[Start of Attachment]
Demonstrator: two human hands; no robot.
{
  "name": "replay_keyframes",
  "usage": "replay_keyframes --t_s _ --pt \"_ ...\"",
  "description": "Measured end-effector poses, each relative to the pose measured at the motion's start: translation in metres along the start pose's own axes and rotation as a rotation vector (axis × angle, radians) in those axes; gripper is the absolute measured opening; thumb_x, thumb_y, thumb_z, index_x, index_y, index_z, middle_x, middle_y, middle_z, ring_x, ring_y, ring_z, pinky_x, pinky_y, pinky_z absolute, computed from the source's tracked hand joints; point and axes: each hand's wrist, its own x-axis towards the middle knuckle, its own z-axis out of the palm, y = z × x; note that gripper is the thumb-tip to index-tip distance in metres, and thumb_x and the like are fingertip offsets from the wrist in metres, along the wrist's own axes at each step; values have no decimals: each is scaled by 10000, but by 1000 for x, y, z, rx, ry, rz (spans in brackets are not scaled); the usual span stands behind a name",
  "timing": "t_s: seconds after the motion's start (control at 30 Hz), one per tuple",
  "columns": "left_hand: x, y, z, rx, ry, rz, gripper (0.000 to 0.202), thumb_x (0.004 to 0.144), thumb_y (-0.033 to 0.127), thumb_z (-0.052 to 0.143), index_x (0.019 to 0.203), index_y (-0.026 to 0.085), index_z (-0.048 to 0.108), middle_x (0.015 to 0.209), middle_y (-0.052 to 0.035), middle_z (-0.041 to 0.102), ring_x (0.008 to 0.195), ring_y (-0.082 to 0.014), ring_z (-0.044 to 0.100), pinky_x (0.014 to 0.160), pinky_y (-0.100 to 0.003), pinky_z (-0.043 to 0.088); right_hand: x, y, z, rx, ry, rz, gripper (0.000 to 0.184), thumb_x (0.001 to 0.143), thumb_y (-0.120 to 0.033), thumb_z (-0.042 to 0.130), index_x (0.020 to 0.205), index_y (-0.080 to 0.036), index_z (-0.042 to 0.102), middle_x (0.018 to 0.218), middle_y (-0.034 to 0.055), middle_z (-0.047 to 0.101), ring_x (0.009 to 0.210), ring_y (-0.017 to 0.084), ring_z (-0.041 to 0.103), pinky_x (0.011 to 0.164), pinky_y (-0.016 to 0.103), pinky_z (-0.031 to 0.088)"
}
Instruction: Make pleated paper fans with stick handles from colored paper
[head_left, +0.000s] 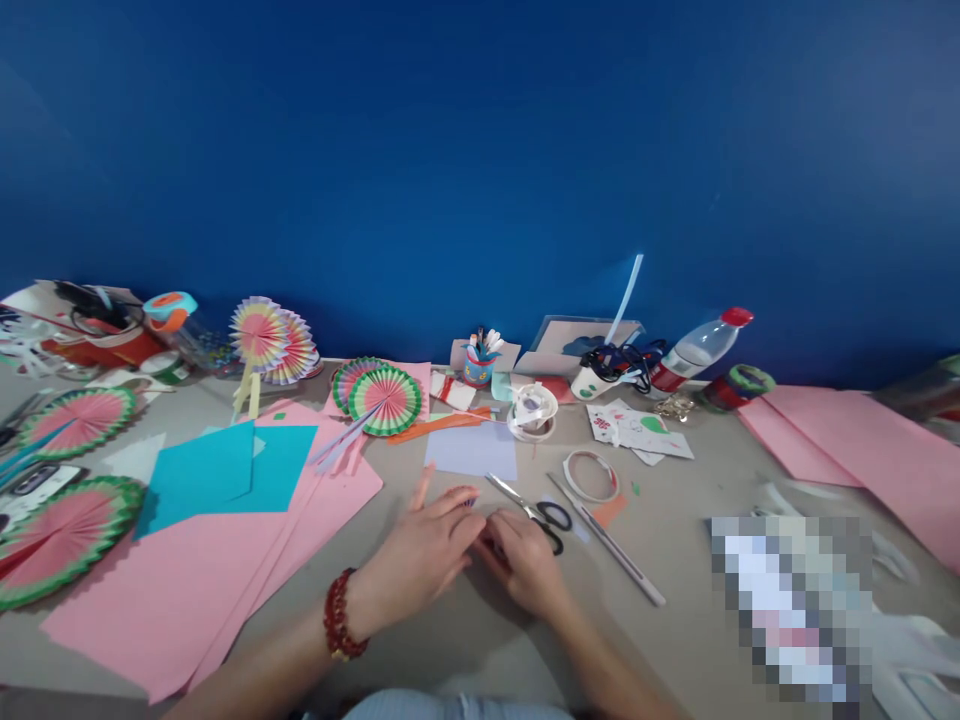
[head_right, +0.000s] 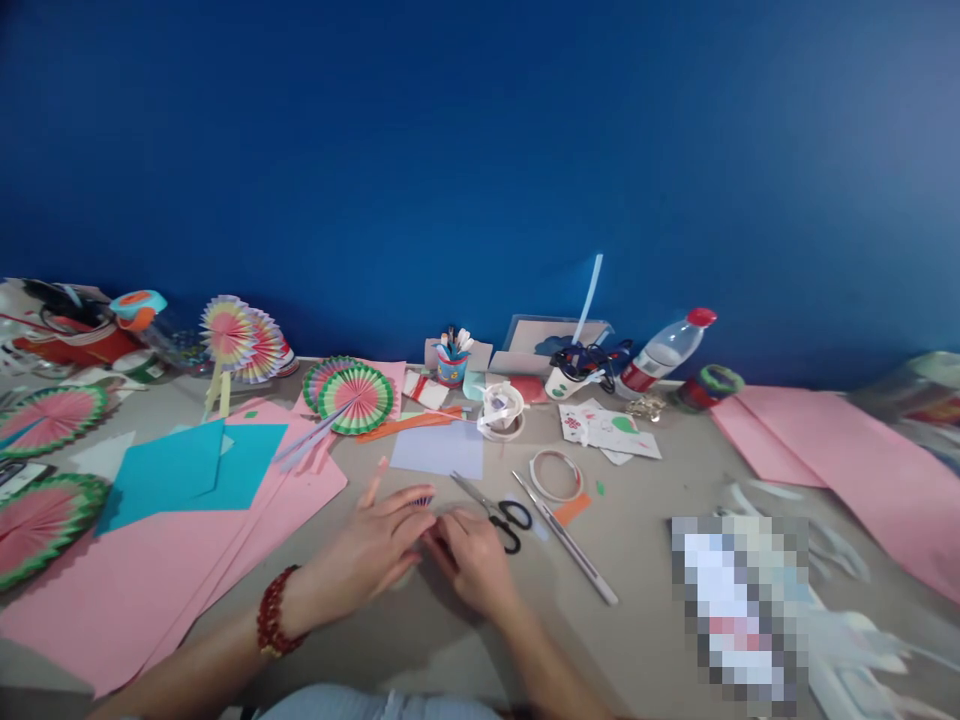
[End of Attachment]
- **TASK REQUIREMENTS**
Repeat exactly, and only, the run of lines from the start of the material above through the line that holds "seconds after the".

- **WRITTEN ANSWER**
Demonstrator: two human hands; no robot.
{
  "name": "replay_keyframes",
  "usage": "replay_keyframes --t_s _ --pt \"_ ...\"",
  "description": "Measured end-effector poses, each relative to the pose measured at the motion's start: translation in metres along the start pose's own axes and rotation as a rotation vector (axis × angle, radians) in those axes; gripper is the absolute measured opening; thumb_x, thumb_y, thumb_z, index_x, index_y, index_z, middle_x, middle_y, middle_z, ring_x, ring_y, ring_z, pinky_x, pinky_y, pinky_z absolute, computed from the source's tracked hand joints; point and axes: each hand's wrist, its own x-axis towards the middle knuckle, its own z-axis out of the palm, y = z × x; note that gripper is the thumb-tip to index-tip distance in metres, and thumb_x and the like are fingertip offsets from the wrist in metres, along the wrist's own axes at each step; values have no decimals: each is scaled by 10000, but by 1000 for x, y, z, rx, ry, rz (spans in brackets are not scaled); the usual span stands behind a name",
  "timing": "t_s: seconds after the motion's start (control at 30 Hz), one per tuple",

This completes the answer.